- EXERCISE PROMPT
In the records below, find the line containing "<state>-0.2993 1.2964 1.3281"; copy exactly that line and all lines after it to the end, and nothing else.

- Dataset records
══════════════════════════════
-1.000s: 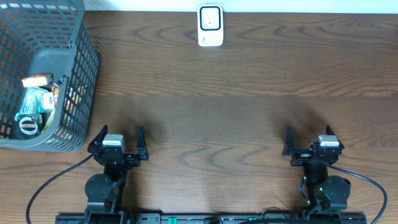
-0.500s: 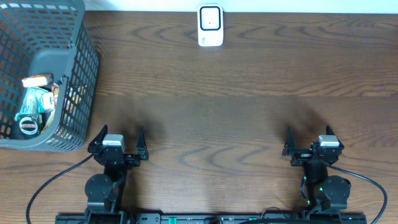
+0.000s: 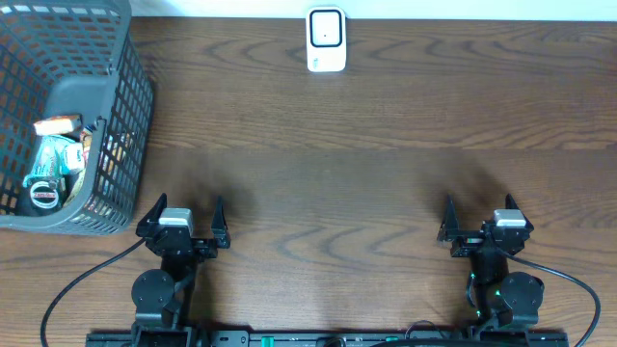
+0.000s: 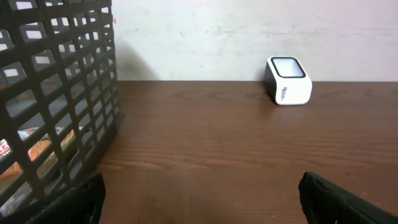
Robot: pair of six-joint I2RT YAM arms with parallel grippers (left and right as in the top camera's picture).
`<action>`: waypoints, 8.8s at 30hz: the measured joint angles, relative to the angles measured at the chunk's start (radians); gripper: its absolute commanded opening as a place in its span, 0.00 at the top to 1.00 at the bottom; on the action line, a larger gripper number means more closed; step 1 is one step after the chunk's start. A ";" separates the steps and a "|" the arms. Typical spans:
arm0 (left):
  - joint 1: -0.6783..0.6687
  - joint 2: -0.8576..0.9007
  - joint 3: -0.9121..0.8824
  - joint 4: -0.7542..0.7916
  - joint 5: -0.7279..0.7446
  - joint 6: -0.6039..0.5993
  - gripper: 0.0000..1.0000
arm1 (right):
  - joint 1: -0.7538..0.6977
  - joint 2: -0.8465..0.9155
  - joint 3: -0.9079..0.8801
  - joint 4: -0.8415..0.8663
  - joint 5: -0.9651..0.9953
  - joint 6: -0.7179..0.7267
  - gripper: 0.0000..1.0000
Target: Scan the item barcode
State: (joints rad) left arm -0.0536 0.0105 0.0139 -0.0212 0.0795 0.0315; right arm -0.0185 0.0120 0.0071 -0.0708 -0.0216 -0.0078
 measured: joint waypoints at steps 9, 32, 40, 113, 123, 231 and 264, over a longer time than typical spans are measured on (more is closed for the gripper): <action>0.000 0.000 0.000 0.000 0.000 0.000 0.02 | 0.000 0.000 0.000 0.000 0.000 0.000 0.01; 0.000 0.000 0.000 0.006 0.032 -0.017 0.02 | 0.000 0.000 0.000 0.000 0.000 0.000 0.01; 0.000 0.000 0.000 0.028 0.138 -0.079 0.02 | 0.000 0.000 0.000 0.000 0.000 0.000 0.01; 0.389 1.068 1.456 -0.343 -0.230 0.238 0.03 | 0.000 0.000 0.000 0.000 0.000 0.000 0.01; 0.652 1.178 1.606 -0.507 -0.270 0.266 0.03 | 0.000 0.000 0.000 0.000 0.000 0.000 0.01; 0.604 1.774 1.621 -0.951 0.002 0.225 0.33 | 0.000 0.000 0.000 0.000 0.000 0.000 0.01; 0.642 1.853 1.366 -0.879 -0.026 0.308 0.59 | 0.000 0.000 0.000 0.000 0.000 0.000 0.01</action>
State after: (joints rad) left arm 0.5880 1.8637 1.3796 -0.9001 0.0536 0.3393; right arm -0.0185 0.0120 0.0071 -0.0708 -0.0216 -0.0078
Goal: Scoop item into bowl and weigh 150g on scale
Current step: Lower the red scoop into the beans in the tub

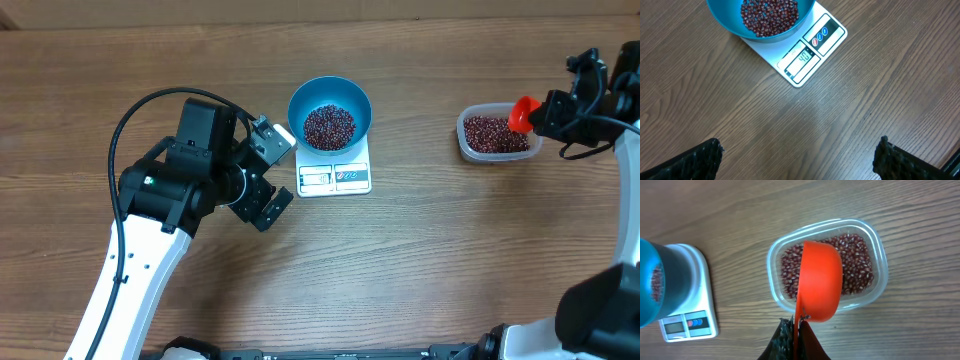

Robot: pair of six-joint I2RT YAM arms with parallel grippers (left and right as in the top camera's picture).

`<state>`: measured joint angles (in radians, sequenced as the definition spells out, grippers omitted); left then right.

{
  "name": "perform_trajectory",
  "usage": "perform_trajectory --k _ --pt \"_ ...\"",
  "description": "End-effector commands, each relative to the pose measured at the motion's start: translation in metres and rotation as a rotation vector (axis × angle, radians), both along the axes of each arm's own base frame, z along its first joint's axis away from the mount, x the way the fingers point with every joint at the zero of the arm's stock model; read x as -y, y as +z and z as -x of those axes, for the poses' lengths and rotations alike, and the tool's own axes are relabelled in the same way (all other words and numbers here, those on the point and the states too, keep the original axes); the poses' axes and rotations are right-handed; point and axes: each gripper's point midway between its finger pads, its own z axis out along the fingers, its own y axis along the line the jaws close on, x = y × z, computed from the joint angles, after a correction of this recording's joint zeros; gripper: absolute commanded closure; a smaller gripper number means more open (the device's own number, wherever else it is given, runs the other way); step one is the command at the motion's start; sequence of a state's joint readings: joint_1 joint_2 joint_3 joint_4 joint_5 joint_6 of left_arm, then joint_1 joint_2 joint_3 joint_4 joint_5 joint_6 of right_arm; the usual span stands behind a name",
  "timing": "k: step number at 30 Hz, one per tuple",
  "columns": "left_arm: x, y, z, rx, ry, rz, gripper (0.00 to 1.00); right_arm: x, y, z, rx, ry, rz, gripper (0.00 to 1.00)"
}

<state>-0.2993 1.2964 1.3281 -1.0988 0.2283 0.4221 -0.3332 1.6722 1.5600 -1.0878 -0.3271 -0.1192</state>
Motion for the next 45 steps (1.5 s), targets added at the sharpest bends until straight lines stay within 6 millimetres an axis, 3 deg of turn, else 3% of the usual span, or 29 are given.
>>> perform_trajectory --k 1,7,14,21,32,45 --pt "0.0 -0.002 0.0 -0.005 -0.01 0.0 0.0 0.008 -0.026 -0.01 -0.049 0.029 0.041 0.96" --pt "0.0 -0.002 0.0 -0.005 -0.01 0.0 0.0 0.011 -0.05 -0.018 -0.087 0.03 0.029 0.96" --pt "0.0 -0.002 0.0 -0.005 -0.01 0.0 0.0 0.001 -0.047 -0.032 -0.051 0.024 0.04 0.96" --pt "0.0 -0.002 0.0 -0.005 -0.01 0.0 0.0 0.009 -0.051 -0.039 -0.078 -0.039 0.247 0.96" --pt "0.0 -0.002 0.0 -0.005 -0.01 0.0 0.0 0.01 -0.067 -0.041 -0.115 -0.038 0.271 0.96" --pt "0.0 -0.002 0.0 -0.005 -0.01 0.0 0.0 0.013 -0.067 -0.042 -0.116 -0.04 0.287 0.96"
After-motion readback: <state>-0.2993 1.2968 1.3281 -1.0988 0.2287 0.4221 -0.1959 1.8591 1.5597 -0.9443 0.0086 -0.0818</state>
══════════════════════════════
- EXERCISE RESPONSE
<state>-0.2993 1.2964 1.3281 -1.0988 0.2283 0.4221 -0.3332 1.6722 1.5600 -1.0878 -0.3271 -0.1192</state>
Motion for the next 45 steps (1.5 s), targets added at the sharpest bends until straight lines stay within 6 millimetres an axis, 3 deg of turn, else 3% of the usual span, or 29 are given.
>>> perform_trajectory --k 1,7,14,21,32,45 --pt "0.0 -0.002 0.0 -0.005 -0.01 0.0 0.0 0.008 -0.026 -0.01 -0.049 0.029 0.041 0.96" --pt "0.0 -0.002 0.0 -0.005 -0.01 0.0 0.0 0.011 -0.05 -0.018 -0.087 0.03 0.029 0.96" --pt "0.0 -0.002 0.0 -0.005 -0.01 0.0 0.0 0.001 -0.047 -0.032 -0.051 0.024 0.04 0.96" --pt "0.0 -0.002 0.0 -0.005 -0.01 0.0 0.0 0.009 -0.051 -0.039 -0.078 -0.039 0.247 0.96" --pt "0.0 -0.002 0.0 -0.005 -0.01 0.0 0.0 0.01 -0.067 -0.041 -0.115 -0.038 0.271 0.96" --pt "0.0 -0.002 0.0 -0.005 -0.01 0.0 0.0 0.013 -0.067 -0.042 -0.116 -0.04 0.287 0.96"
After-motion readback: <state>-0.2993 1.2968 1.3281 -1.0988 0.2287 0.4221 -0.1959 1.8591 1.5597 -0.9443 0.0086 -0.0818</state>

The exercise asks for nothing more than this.